■ **Dataset extract**:
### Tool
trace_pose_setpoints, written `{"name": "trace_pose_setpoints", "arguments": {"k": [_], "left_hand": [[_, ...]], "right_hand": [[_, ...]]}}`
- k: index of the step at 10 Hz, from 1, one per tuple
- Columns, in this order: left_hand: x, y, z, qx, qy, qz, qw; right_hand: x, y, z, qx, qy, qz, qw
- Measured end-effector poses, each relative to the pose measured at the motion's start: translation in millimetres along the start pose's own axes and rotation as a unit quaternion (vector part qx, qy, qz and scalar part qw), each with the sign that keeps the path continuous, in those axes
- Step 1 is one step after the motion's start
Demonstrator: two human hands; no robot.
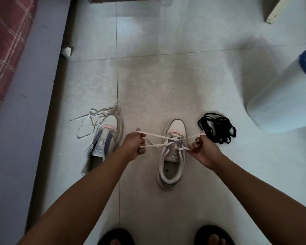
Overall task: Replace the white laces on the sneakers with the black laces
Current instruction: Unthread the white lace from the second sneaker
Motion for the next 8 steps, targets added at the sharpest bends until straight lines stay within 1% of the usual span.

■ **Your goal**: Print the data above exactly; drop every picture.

■ **Answer to this exercise**:
### Tool
trace_pose_setpoints, written `{"name": "trace_pose_setpoints", "arguments": {"k": [_], "left_hand": [[_, ...]], "right_hand": [[_, ...]]}}`
- k: index of the step at 10 Hz, from 1, one per tuple
- Columns, in this order: left_hand: x, y, z, qx, qy, qz, qw; right_hand: x, y, z, qx, qy, qz, qw
- Measured end-effector poses, each relative to the pose measured at the motion's start: translation in millimetres along the start pose's own axes and rotation as a unit quaternion (vector part qx, qy, qz and scalar part qw), each with the sign that keeps the path continuous, in those axes
- Step 1 is one step after the motion's start
Demonstrator: two human hands; no robot.
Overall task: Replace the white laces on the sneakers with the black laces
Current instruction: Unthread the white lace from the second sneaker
Motion for the next 8 steps, targets added at the sharpest bends until straight lines stay within 1% of the usual span.

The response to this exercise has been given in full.